A prestigious U.S. engineering firm has commissioned the Cantabrian laboratory to carry out a study aimed at generating a global database to enhance understanding of the evolution of nuclear reactor vessels.

The Laboratory of the Division of Materials Science and Engineering is promoting a line of research related to the application of Artificial Intelligence in the fight against climate change. The latest milestone has taken research efforts to a new level in the pursuit of solutions to extend the service life of nuclear power plants—an area in which LADICIM has been working for over 25 years.

A prestigious U.S. engineering firm (whose name is protected by confidentiality agreements) has just commissioned LADICIM to create a global database aimed at improving the understanding of the evolution of nuclear reactor vessels and developing advanced AI-based predictive models to better forecast how their embrittlement will progress over time. This is an unprecedented challenge, as no global study of this nature has been carried out to date.

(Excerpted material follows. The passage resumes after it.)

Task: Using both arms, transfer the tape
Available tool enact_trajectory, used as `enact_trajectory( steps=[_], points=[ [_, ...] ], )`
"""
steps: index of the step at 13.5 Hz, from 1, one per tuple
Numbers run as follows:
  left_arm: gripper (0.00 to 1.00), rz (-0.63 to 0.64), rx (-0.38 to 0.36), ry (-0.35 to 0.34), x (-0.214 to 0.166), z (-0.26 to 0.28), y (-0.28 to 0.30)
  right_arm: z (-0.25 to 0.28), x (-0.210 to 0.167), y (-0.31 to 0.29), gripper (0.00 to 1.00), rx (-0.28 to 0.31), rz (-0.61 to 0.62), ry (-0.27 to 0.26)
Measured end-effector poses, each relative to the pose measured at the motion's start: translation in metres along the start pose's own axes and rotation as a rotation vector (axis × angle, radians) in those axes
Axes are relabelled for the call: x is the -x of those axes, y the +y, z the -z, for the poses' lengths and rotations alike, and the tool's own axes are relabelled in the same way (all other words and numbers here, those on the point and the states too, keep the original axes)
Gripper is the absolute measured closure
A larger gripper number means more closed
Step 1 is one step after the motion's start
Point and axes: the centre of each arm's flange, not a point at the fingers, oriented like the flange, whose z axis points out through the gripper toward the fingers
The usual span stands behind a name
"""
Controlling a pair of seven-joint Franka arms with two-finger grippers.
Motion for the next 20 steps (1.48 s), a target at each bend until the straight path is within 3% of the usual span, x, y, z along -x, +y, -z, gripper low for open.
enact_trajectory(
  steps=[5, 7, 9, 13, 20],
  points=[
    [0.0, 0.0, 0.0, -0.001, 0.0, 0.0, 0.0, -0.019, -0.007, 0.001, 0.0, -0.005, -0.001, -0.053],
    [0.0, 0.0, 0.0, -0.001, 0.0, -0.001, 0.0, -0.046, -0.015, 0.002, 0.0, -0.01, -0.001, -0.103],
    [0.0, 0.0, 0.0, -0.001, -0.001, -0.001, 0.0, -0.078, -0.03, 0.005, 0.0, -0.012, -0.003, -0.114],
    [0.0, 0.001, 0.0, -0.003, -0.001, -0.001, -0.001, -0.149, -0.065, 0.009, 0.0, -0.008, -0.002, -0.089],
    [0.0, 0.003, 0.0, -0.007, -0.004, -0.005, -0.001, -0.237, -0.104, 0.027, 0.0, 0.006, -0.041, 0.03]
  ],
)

The project, titled “Analytical Study for the Development of a Trend Curve for Neutron Embrittlement in Nuclear Reactors Based on Master Curve Reference Temperature Data”, is funded with nearly €200,000 and has a planned duration of two years.

It is publicly funded through an independent, non-profit organization based in the United States, dedicated to research, development, and innovation in the field of electric energy. This organization conducts research for all U.S. nuclear power plants, covering a wide range of topics including maintenance, safety, radioactive waste management, advanced reactor technology, and risk assessment, among others.

In this case, analyzing large volumes of historical data and integrating Artificial Intelligence into the development of behavioral models for nuclear reactor vessels—made of steel—will make it possible to identify patterns and trends in their embrittlement and degradation. This will help improve the understanding of these phenomena and allow for more accurate predictions of potential issues in the future.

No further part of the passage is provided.